When I worked as a Wall Street lawyer (I'm "rehabilitated" now, Chris says, since I don't practice any more), I took the subway in from Brooklyn. (I was an Associate, saving money to buy a co-op. Which I never bought; I quit the Rat Race to become a writer in Paris. But that's another story.)
On days when I rode the decrepit Lexington Avenue trains it was like something out of a Seinfeld episode: July, no AC, greasy air, windows open, deafening noise in tunnels, train breaks down, lights go out… incomprehensible voice fuzzblats on the intercom. Silence. A few wisecracks here and there. Lights go on, your nose is in the armpit of some stranger…. Oy!
Nobody worked from home. I worked for a great firm, but (this being Wall Street) everybody was expected to come in at some point on weekends. It would have been wonderful to have been able to telework from time to time…

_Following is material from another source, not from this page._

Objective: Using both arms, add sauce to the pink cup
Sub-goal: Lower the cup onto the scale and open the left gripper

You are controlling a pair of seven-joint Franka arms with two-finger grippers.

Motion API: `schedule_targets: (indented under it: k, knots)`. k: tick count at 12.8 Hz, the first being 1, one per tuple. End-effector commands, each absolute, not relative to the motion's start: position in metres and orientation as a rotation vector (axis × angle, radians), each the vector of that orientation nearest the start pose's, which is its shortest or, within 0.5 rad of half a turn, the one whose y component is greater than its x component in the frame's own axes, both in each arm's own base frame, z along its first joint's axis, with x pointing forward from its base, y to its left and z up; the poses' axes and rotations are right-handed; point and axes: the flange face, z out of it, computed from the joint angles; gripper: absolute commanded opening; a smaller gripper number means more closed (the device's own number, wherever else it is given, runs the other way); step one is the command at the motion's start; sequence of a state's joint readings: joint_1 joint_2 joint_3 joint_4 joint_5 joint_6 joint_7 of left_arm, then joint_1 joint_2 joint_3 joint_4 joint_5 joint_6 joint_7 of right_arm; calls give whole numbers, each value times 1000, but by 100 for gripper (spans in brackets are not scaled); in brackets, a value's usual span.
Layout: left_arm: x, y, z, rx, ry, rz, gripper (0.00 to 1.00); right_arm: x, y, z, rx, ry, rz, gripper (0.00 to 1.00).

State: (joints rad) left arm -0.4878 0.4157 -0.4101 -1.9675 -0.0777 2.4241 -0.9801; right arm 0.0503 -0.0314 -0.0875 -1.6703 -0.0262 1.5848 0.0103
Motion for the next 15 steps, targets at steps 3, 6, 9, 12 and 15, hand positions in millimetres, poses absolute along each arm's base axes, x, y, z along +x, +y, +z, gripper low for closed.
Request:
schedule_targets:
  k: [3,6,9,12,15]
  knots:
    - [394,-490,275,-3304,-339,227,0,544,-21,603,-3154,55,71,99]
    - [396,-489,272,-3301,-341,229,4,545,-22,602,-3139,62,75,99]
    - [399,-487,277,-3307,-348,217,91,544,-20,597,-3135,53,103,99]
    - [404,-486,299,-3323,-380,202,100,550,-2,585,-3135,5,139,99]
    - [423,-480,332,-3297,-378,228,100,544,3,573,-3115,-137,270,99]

Anyway, we talk here occasionally about the lawyers oh-so-gradually starting to work from home (nothing happens quickly in the law, except the combustion of money when you're in litigation), and now it seems that the recession is helping more attorneys take a fresh look at things. The aged brick-and-mortar model is expensive, of course (for clients, too, who are paying the rent), and "going virtual" is so much cheaper.
We don't expect a mass migration of lawyers to home offices anytime soon, recession or no, but for hope, see the recent Washington Post piece, "Recession Sends Lawyers Home."